Association Between Hypothalamic Volume and Metabolism, Cognition, and Behavior in Patients With Amyotrophic Lateral Sclerosis

Affiliations

Association Between Hypothalamic Volume and Metabolism, Cognition, and Behavior in Patients With Amyotrophic Lateral Sclerosis

Annebelle Michielsen et al. Neurology. .

Abstract

Background and objectives: Dysfunction of energy metabolism, cognition, and behavior are important nonmotor symptoms of amyotrophic lateral sclerosis (ALS), negatively affecting survival and quality of life, but poorly understood. Neuroimaging is ideally suited to studying nonmotor neurodegeneration in ALS, but few studies have focused on the hypothalamus, a key region for regulating energy homeostasis, cognition, and behavior. We evaluated, therefore, hypothalamic neurodegeneration in ALS and explored the relationship between hypothalamic volumes and dysregulation of energy metabolism, cognitive and behavioral changes, disease progression, and survival.

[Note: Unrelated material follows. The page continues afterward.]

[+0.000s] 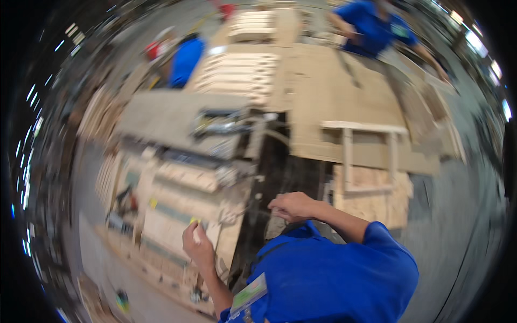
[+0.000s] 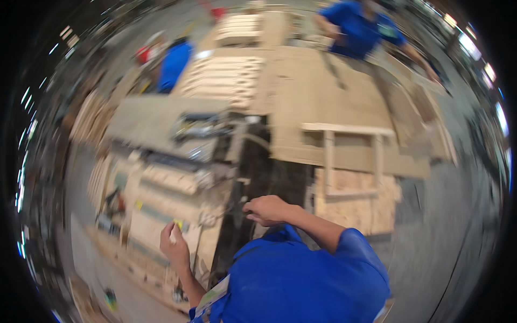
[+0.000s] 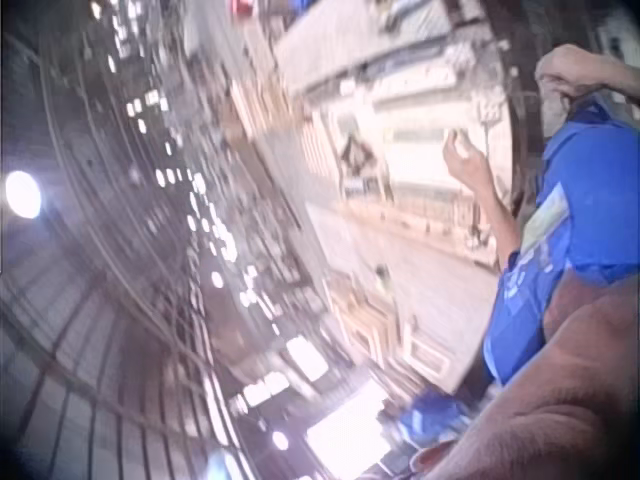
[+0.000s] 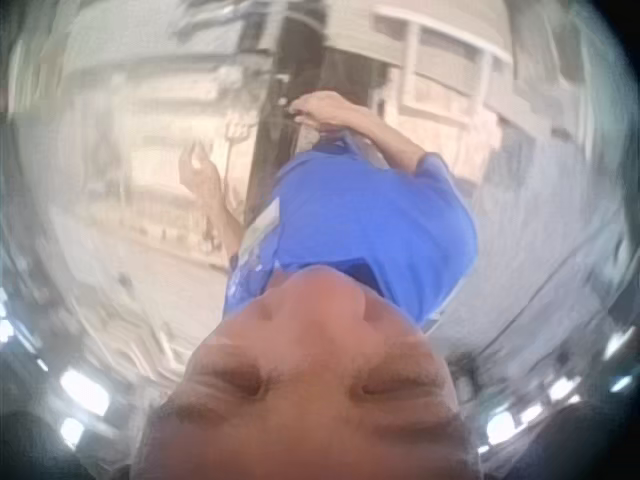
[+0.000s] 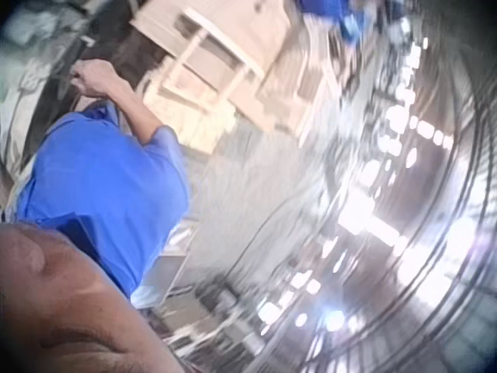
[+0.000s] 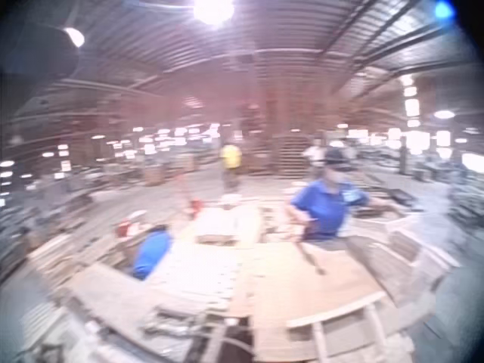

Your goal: The person assembles wooden frames by placing pieces into a jig, tapping them with a hammer, and securing them with a nail gun. They repeat this process for multiple frames, moving completed units aside.

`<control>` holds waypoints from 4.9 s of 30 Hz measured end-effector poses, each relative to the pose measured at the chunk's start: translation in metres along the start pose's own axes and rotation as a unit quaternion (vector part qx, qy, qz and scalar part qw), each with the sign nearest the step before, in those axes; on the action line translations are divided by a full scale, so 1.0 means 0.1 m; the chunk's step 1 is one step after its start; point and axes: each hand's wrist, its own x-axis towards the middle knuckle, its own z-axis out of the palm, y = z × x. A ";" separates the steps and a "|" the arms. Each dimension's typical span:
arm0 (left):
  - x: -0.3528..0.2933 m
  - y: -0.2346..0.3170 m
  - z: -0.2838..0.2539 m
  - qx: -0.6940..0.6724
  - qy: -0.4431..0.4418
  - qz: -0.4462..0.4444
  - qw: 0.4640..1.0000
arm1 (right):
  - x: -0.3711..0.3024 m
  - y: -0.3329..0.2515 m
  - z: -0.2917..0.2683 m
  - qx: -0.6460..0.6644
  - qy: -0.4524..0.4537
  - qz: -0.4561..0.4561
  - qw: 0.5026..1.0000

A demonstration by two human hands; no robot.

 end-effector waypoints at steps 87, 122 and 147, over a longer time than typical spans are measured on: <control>-0.47 -1.76 -0.20 0.149 -0.105 -0.229 0.956 | 2.99 -1.35 1.92 -0.132 -0.080 -0.354 0.922; 0.10 -1.96 0.07 0.023 -0.014 -0.129 0.991 | 2.43 -0.60 0.30 -0.243 0.252 -0.134 0.927; 0.15 -2.07 0.12 0.062 -0.052 -0.183 0.980 | 2.26 -0.88 0.70 -0.184 0.186 -0.149 0.954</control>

Methods: Patients with ALS and population-based controls were included for this cross-sectional and longitudinal MRI study. The hypothalamus was segmented into 5 subregions and their volumes were calculated. Linear (mixed) models, adjusted for age, sex, and total intracranial volume, were used to compare hypothalamic volumes between groups and to analyze associations with metabolism, cognition, behavior, and disease progression. Cox proportional hazard models were used to investigate the relationship of hypothalamic volumes with survival. Permutation-based corrections for multiple hypothesis testing were applied to all analyses to control the family-wise error rate.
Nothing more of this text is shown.